The leaders of some prominent Jewish organizations are expressing deep concern over the unprecedented criticism of Israel coming from the Obama administration in recent days.
“The fact that the outcome of a democratic election in Israel seems to be of great concern” to the Obama administration, said David Harris, executive director of the American Jewish Committee, “is cause for deep anxiety and puzzlement.”
“Whatever the failings of the prime minister, the way this is unfolding runs completely contrary to the spirit of U.S.-Israel relations,” Harris said. “The U.S. appears to have a reasoned interest in prolonging the crisis,” he told The Jerusalem Post.

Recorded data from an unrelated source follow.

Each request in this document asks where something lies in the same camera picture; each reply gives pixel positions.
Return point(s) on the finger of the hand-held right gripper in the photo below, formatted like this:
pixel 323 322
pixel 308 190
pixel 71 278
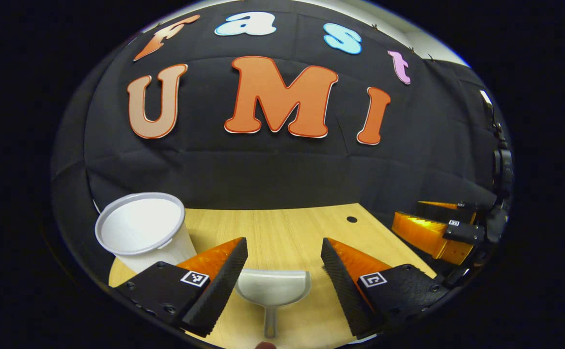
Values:
pixel 449 209
pixel 464 232

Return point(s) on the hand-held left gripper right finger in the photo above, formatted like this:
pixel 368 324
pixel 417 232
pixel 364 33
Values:
pixel 343 291

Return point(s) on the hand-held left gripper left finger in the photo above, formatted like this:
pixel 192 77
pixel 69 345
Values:
pixel 219 291

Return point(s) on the white plastic dustpan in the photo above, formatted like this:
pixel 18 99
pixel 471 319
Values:
pixel 273 288

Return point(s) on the white ribbed garbage bin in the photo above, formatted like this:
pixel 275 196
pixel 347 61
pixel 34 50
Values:
pixel 142 230

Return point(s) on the wooden desktop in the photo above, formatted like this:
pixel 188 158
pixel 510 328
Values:
pixel 282 230

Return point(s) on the black tripod stand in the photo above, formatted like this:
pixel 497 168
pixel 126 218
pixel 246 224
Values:
pixel 504 165

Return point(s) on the black backdrop cloth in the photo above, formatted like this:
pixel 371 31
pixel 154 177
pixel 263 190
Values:
pixel 273 169

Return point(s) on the row of small cloth clips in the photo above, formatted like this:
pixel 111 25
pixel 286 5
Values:
pixel 411 49

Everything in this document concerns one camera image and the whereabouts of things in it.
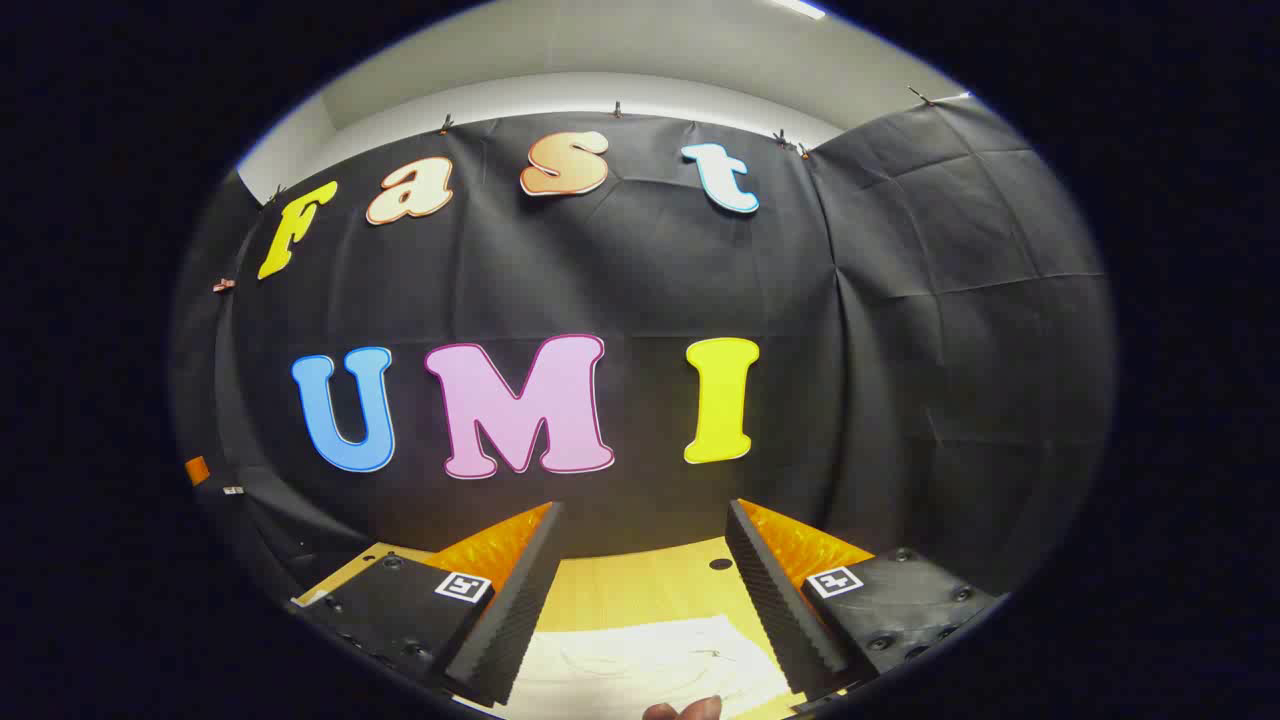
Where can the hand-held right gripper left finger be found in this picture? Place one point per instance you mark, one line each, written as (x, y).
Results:
(520, 600)

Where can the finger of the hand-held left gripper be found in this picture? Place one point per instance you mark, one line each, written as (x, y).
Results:
(197, 470)

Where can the white jeans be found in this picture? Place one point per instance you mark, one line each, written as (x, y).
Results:
(640, 660)

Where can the black backdrop cloth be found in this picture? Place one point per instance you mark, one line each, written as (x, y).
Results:
(640, 270)

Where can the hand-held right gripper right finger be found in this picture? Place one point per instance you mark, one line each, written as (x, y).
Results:
(775, 600)

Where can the ceiling light strip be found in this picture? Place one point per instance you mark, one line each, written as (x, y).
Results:
(800, 8)

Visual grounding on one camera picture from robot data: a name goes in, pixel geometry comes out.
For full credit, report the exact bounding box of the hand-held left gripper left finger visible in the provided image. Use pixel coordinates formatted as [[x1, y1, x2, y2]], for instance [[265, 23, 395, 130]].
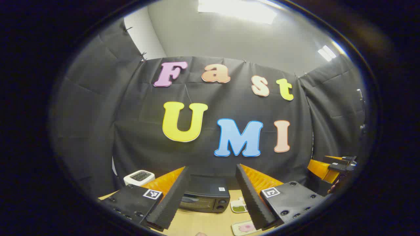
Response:
[[98, 166, 191, 230]]

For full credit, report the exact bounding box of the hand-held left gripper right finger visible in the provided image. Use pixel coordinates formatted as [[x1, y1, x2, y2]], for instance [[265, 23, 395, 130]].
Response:
[[235, 163, 327, 230]]

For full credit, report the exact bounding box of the square white food plate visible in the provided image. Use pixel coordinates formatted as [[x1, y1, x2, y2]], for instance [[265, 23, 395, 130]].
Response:
[[231, 220, 258, 236]]

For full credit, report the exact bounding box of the black electric oven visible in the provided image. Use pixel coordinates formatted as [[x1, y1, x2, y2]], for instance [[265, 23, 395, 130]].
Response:
[[179, 175, 231, 213]]

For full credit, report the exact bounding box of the white divided bean tray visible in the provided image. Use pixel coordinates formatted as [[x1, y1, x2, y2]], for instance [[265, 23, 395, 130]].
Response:
[[230, 197, 249, 213]]

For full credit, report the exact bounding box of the white toaster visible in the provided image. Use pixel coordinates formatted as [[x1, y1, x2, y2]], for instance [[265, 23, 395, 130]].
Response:
[[123, 170, 156, 187]]

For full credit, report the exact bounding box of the black backdrop cloth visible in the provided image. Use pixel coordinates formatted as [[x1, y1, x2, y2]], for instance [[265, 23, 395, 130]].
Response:
[[49, 16, 366, 200]]

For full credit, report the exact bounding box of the small ceiling light panel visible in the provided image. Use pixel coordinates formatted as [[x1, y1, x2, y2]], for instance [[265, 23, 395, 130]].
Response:
[[318, 45, 337, 62]]

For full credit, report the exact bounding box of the large ceiling light panel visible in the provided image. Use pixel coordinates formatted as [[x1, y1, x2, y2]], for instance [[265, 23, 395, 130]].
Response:
[[198, 0, 278, 25]]

The White House has refused to accept a backdown by Israeli Prime Minister Binyamin Netanyahu on his vow not to allow a Palestinian state, and U.S. officials have said that it necessitates a review of policy toward Israel, including the possiblity that support for Israel in the UN Security Council could be withdrawn.

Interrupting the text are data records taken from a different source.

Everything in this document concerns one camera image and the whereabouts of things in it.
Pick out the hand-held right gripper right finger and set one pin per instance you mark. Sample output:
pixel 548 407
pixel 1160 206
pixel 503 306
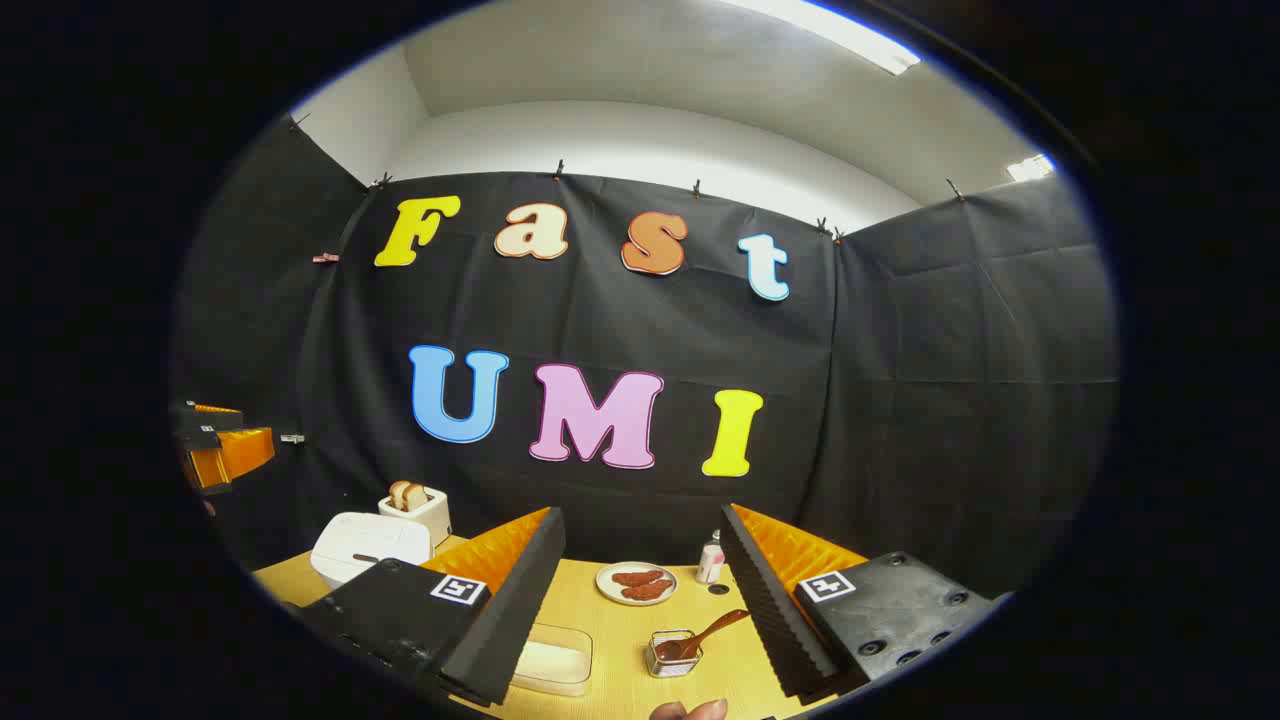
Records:
pixel 770 610

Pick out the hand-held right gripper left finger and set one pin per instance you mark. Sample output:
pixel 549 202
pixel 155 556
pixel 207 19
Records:
pixel 510 620

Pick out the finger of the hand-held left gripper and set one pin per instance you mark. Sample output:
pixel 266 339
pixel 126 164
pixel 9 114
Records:
pixel 240 455
pixel 210 422

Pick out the brown wooden spoon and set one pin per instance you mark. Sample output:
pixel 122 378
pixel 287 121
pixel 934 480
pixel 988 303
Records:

U.S. officials have gone so far as to publicly question Netanyahu’s sincerity and honesty.
State Department deputy spokeswoman Marie Harf said on Tuesday that the U.S. wants to see “actions,” not just verbal clarifications of Netanyahu’s “confused” rhetoric over the course of several years.
“What we’re looking for now are actions and policies that demonstrate genuine commitment to a two-state solution, not more words,” Harf said. “He said diametrically opposing things in the matter of a week, so which is his actual policy?”

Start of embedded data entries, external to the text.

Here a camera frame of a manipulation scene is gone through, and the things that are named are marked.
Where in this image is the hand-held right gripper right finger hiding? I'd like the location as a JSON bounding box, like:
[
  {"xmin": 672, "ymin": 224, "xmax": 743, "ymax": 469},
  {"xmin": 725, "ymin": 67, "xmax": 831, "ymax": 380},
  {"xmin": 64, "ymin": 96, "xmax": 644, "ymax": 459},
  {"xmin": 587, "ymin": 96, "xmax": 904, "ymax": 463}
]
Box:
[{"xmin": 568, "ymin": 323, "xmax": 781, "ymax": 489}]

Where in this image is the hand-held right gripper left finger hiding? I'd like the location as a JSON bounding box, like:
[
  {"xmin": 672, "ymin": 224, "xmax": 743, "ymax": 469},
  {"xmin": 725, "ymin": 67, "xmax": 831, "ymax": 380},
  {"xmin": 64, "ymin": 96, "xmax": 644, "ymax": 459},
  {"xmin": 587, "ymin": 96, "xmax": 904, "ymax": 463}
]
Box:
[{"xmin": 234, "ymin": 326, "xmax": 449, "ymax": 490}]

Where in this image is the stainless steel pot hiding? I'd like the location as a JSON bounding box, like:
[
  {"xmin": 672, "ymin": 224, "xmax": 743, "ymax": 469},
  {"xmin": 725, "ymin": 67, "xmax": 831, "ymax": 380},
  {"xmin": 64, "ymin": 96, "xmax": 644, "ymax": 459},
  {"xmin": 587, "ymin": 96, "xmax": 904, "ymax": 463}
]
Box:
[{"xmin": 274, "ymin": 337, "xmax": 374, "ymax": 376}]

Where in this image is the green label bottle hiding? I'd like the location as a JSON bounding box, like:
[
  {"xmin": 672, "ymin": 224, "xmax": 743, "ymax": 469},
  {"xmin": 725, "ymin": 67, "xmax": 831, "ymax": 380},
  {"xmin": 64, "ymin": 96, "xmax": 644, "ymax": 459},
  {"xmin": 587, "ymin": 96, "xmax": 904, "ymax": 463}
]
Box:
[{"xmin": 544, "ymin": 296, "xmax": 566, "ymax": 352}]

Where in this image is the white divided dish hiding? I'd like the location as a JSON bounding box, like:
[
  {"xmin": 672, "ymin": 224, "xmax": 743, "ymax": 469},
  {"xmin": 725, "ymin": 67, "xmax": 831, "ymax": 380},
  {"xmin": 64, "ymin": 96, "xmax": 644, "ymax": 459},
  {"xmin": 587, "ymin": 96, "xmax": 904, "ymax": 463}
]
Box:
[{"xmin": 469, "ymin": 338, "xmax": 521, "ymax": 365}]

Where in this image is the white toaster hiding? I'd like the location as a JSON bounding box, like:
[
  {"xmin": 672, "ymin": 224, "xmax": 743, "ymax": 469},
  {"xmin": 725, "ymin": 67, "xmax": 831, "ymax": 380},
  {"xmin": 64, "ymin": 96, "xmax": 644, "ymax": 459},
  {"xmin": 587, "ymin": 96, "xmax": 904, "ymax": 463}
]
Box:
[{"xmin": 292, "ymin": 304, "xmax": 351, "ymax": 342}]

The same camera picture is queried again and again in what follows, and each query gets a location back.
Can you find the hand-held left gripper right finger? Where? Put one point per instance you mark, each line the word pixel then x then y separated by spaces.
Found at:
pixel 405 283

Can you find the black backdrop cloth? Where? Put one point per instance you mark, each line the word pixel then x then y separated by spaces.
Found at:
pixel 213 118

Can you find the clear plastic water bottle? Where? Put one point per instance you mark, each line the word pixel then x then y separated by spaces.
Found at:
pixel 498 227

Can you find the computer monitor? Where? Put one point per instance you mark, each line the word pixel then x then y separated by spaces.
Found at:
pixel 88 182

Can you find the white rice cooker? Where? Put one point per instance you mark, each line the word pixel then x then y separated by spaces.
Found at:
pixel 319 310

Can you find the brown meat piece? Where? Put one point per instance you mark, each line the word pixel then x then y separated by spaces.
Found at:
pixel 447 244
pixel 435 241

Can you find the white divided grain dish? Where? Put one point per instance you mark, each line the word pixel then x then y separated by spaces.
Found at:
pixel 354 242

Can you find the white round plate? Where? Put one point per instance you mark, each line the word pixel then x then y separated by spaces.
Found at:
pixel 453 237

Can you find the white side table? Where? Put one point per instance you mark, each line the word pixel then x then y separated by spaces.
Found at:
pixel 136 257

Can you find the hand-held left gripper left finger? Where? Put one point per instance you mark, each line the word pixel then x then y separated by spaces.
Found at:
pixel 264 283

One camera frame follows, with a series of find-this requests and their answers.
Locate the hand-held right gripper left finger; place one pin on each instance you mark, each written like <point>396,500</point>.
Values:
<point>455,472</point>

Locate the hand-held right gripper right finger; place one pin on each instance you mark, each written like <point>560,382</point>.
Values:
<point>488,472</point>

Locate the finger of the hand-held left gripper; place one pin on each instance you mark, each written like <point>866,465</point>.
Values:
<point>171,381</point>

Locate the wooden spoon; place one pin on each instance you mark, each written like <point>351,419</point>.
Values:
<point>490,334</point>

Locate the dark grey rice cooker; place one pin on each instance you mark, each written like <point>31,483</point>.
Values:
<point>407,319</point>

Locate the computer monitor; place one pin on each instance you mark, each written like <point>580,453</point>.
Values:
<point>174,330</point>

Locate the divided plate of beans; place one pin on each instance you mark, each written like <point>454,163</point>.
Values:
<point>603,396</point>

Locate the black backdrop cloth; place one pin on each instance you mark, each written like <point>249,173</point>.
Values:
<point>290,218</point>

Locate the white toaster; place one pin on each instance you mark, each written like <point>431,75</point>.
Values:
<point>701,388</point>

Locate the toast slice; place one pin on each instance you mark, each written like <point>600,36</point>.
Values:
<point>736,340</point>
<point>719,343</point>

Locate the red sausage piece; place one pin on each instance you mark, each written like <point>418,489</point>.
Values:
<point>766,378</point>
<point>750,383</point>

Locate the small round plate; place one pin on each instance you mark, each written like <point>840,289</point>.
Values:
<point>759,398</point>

In an unusual move, the American Israel Public Affairs Committee criticized the harsh treatment.
“Unfortunately, administration spokespersons rebuffed the prime minister’s efforts to improve the understandings between Israel and the U.S.,” AIPAC said in a statement. “In contrast to their comments, we urge the administration to further strengthen ties with America’s most reliable and only truly democratic ally in the Middle East.”
“As someone who was critical of several steps by [Netanyahu] during the campaign leading up to his re-election,” said Abe Foxman, longtime national director of the Anti-Defamation League, “I am even more troubled by statements now coming out of the White House.”
“What we are hearing from the Obama Administration raises deeper questions about their intentions and perspectives,” Foxman said. “From the beginning of the Obama years, there was a disturbing indifference to the mindset of the Israeli public.”
Nathan Diament, executive director for public policy for the Orthodox Union, accused the president of “clearly [preferring] ongoing political confrontation over trying to work with a democratically elected Israeli leader on the critical issues facing our two nations.”
There is intense speculation about administration motives in prolonging the diplomatic crisis with Israel. Some suspect the White House seeks to pressure Netanyahu into concessions ahead of a renewed peace process with the Palestinians. Others suggest that the White House is seeking “revenge” for Netanyahu’s acceptance of a Republican invitation to address Congress without first consulting the White House.
The White House would not make any additional comment to the Post on the issue.
When asked if he has been able to discuss the matter with administration officials, AJC’s Harris said, “We would wish for more communication from the White House at this particular time.”